Task to carry out: The string "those" may appear in lines of the listing. Report each line where it does.

Extracted material:
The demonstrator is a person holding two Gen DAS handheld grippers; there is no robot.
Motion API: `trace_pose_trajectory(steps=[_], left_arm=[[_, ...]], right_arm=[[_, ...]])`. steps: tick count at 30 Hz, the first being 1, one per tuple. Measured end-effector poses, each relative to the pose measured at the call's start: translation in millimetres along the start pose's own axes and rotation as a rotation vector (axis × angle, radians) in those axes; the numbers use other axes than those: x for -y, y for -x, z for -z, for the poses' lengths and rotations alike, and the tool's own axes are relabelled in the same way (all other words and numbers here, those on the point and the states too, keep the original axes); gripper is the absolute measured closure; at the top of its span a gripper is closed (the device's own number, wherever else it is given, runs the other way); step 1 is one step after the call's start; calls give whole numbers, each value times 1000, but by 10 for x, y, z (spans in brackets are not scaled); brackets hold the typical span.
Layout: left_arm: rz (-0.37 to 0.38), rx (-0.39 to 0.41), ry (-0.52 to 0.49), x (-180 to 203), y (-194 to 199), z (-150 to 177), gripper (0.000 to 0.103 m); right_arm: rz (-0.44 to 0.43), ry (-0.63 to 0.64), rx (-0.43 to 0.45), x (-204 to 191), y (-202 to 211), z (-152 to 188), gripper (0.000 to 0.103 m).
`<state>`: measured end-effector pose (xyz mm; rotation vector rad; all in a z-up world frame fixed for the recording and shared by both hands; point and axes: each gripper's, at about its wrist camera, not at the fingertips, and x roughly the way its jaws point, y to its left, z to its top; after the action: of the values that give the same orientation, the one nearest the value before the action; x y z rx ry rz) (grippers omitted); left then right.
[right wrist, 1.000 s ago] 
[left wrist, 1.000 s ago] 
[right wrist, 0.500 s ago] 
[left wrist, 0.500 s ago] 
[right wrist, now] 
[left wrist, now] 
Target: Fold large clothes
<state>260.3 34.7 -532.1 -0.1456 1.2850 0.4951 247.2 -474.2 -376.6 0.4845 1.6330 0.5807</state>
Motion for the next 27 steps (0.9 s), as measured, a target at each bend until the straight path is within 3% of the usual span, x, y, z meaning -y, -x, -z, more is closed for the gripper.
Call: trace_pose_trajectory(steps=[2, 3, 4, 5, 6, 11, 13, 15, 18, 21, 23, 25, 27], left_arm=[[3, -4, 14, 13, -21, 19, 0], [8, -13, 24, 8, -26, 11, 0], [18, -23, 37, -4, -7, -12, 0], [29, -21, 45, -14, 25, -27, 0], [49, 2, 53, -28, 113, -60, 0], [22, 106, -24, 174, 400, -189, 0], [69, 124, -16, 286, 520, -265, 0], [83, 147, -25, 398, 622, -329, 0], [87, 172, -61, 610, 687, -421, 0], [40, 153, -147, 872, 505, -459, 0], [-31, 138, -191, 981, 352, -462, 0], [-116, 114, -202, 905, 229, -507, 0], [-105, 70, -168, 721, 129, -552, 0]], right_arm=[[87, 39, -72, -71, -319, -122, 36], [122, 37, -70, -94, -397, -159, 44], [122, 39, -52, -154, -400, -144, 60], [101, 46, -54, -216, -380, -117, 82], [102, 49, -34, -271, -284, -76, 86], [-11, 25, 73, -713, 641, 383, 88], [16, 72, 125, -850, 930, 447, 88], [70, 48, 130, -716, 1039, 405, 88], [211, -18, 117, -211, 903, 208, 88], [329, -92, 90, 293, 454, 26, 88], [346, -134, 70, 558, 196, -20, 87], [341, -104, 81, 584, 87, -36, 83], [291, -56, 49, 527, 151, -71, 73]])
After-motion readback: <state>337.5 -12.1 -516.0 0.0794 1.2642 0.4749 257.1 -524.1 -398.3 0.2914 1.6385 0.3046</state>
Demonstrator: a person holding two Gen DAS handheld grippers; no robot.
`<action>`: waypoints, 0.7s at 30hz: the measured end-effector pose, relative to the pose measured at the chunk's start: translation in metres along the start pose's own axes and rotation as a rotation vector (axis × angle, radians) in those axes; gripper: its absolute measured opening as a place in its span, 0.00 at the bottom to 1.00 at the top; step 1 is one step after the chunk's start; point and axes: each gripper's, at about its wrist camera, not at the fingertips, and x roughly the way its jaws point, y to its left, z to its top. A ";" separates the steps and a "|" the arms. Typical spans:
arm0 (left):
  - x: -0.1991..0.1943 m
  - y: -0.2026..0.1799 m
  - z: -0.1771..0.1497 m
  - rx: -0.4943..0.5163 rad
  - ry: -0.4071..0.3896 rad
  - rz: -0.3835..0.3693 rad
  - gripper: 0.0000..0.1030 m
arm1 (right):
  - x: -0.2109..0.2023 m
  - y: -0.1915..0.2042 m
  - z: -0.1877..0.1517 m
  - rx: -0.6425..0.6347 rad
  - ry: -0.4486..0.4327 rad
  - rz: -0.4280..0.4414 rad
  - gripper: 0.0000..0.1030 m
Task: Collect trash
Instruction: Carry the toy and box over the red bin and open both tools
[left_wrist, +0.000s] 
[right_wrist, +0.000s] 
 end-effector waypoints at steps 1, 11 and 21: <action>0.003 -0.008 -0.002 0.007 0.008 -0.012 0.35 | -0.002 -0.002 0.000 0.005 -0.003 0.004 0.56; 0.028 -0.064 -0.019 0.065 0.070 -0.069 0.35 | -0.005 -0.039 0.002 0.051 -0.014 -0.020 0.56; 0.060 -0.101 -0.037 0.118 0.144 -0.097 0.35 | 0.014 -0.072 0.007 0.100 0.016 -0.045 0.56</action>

Answer to the exercise:
Motion API: `trace_pose_trajectory(steps=[_], left_arm=[[_, ...]], right_arm=[[_, ...]])`. steps: tick count at 30 Hz, the first being 1, one per tuple. Measured end-effector poses, each relative to the pose measured at the call's start: translation in millimetres along the start pose's own axes and rotation as a rotation vector (axis × angle, radians) in those axes; the numbers use other axes than those: x for -y, y for -x, z for -z, for the poses' lengths and rotations alike, and the tool's own axes are relabelled in the same way (all other words and numbers here, those on the point and the states too, keep the original axes); gripper is the absolute measured closure; at the top of its span a gripper is closed (the device's own number, wherever else it is given, runs the other way); step 1 is one step after the call's start; calls give whole numbers, each value times 1000, but by 10 for x, y, z (spans in brackets are not scaled); brackets hold the typical span.
`<action>`: waypoints, 0.7s at 30hz: the measured end-effector pose, relative to the pose measured at the chunk's start: translation in metres along the start pose's own axes and rotation as a rotation vector (axis × angle, radians) in those axes; gripper: its absolute measured opening as a place in its span, 0.00 at the bottom to 1.00 at the top; step 1 is one step after the chunk's start; point and axes: each gripper's, at about its wrist camera, not at the fingertips, and x roughly the way its jaws point, y to its left, z to its top. A ";" separates the steps and a "|" the arms. Typical spans:

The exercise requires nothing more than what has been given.